=== Task goal ===
Identify and pull out each line of the entries in which "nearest" occurs.

======== Data for processing ========

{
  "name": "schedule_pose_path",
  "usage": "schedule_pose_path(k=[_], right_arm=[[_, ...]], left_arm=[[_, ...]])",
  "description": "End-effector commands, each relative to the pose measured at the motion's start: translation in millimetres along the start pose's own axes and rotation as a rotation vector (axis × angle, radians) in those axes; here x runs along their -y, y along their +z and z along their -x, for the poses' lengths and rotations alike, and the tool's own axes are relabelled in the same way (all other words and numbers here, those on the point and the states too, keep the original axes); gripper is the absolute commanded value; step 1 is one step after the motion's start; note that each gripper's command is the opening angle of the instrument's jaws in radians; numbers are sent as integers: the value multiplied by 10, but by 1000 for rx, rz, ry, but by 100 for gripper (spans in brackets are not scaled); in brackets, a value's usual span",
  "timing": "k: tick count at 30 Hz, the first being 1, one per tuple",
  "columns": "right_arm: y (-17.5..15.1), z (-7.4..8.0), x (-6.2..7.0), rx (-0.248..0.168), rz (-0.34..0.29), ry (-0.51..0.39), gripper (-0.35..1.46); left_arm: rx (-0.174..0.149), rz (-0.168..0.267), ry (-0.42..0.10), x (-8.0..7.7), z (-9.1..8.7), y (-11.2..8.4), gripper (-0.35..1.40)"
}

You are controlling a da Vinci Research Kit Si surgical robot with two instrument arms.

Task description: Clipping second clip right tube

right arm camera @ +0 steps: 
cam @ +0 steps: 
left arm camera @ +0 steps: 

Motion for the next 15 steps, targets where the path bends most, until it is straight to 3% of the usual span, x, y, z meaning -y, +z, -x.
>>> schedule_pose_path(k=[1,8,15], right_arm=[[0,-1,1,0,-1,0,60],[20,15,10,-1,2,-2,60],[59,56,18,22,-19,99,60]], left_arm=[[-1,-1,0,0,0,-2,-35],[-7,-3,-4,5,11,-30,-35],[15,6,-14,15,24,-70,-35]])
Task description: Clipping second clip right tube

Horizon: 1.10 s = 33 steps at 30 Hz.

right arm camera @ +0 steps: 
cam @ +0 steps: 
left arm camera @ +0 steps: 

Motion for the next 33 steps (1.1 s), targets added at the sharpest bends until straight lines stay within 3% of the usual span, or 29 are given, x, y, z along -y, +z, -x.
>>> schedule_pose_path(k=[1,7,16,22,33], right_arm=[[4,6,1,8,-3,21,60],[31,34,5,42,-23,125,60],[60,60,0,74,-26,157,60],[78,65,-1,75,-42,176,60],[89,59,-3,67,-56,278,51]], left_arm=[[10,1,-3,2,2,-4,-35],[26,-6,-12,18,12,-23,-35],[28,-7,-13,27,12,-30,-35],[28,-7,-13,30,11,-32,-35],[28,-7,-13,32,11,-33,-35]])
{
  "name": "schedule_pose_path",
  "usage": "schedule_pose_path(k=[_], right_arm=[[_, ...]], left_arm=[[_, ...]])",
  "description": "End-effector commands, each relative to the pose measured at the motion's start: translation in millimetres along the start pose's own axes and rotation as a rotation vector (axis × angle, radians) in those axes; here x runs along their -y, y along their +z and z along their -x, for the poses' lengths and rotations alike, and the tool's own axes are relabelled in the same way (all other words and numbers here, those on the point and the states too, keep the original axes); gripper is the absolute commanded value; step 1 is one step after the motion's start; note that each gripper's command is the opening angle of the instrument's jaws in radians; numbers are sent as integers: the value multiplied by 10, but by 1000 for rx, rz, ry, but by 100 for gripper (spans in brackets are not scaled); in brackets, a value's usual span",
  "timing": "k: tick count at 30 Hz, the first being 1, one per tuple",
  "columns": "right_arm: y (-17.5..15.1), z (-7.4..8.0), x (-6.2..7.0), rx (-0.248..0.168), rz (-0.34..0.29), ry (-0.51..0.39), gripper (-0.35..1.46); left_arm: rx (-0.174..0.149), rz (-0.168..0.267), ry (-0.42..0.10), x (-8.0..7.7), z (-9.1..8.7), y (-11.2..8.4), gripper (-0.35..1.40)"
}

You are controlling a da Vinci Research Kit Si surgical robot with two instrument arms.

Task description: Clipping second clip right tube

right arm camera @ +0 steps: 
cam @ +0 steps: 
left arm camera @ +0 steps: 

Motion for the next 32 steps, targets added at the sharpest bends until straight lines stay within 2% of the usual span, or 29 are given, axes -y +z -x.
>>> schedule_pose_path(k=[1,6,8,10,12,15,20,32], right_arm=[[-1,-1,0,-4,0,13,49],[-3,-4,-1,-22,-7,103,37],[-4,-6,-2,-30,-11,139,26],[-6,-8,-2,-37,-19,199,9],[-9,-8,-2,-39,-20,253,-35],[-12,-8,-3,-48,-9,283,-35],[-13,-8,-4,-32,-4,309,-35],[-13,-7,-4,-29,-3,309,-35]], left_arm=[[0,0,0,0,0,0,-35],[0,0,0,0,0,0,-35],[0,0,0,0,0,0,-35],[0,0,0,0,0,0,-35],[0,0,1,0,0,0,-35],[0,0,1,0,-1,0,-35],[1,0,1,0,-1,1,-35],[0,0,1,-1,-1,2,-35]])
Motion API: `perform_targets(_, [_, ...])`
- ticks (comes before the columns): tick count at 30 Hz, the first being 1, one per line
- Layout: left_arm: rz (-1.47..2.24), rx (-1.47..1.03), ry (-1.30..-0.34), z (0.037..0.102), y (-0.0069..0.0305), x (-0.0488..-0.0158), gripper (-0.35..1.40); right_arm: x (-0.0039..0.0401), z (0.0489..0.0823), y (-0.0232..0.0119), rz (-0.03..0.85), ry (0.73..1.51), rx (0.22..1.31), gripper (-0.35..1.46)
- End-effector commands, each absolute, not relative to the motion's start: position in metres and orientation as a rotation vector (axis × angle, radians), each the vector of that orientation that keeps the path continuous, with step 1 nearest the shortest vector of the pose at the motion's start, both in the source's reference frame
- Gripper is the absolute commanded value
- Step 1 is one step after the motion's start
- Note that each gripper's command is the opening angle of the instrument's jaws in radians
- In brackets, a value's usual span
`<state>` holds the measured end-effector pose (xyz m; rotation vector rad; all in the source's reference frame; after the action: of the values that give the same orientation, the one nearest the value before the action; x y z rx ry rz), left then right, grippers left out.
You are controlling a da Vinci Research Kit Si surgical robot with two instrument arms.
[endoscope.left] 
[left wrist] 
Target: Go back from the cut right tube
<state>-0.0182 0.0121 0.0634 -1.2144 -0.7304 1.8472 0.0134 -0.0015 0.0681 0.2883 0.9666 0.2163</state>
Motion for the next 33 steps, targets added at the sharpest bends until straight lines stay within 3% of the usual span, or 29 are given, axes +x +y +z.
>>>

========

=== Answer to this task ===
- End-effector commands, each absolute, not relative to the motion's start: position in metres and orientation as a rotation vector (axis × angle, radians), each the vector of that orientation that keeps the path continuous, with step 1 nearest the shortest vector of the pose at the motion's start, both in the source's reference frame
`<state>` holds the measured end-effector pose (xyz m; rotation vector rad; all in the source's reference frame; after the action: of the values that give the same orientation, the one nearest the value before the action; x y z rx ry rz), left then right, grippers left out.

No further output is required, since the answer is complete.